ESI-IM-MS reveals the metal binding of three analog methanobactin peptides with different numbers of free Cys at physiological pH

Abstract

Three analog methanobactin (amb7) peptides containing the primary structure acetyl-Leu1-His2-Cys3-Gly4-Ser5-Cys6-Tyr7-Pro8-His9-Cys10-Ser11-Cys12-Met13 but differing by the number of disulfide bridges, have been studied for their reactivity with Fe(III), Mn(II), Co(II), Ni(II), Cu(II), Zn(II), Ag(I), and Pb(II) using electrospray ionization-ion mobility-mass spectrometry (ESI-IM-MS) and fluorescence quenching.

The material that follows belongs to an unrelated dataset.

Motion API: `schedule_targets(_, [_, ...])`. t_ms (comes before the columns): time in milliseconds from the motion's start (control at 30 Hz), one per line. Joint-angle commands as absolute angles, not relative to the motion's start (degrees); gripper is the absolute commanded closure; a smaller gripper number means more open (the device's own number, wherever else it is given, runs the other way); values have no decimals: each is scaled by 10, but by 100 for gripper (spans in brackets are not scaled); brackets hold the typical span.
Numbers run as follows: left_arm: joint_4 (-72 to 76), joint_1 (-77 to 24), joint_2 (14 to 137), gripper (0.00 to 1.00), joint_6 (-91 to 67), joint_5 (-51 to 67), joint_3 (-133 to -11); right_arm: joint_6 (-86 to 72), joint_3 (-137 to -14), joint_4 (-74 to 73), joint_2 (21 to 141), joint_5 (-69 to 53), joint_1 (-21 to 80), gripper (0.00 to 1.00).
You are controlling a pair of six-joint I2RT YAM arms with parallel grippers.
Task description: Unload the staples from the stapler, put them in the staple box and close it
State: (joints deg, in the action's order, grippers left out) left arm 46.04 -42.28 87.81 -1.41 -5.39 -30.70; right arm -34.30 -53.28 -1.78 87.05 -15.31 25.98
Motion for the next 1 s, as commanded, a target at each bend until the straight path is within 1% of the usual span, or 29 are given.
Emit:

The Pb(II) bound only with the amb7-0 (0 disulfide bonds), Zn(II) only to amb7-0 and amb7-1 (1 disulfide bond), Ni(II) only to amb7-1 and amb7-2 (2 disulfide bonds), and Cu(II) to amb7-2, concomitant with the oxidation of amb7-0 and amb7-1. The reduction of Cu(II) to Cu(I) resulted with 1-4Cu(I) binding to amb7-1 and amb7-0, while Ag(I) also exhibited 1-6 Ag(I) ions binding through a mechanism indicative of labile proton exchange. The binding of the oxidized Co(III/V) and Mn(III/V) were observed at pH 9 and 11, while Fe(III) did not exhibit significant binding. The observed negatively charged complexes were consistent with the deprotonation of the metal sites of Cys, His, carboxyl terminus and indicative of ion-ion interactions with the metal at pH 7, 9, and 11. The positively charged complexes were indicative of ion-dipole metal binding but at pH 9 and pH 11 gave results similar to those of the negative ion analyses. Fluorescence quenching also qualitatively agreed with the ESI-IM-MS results providing evidence that they revealed the solution-phase metal binding behavior of amb7.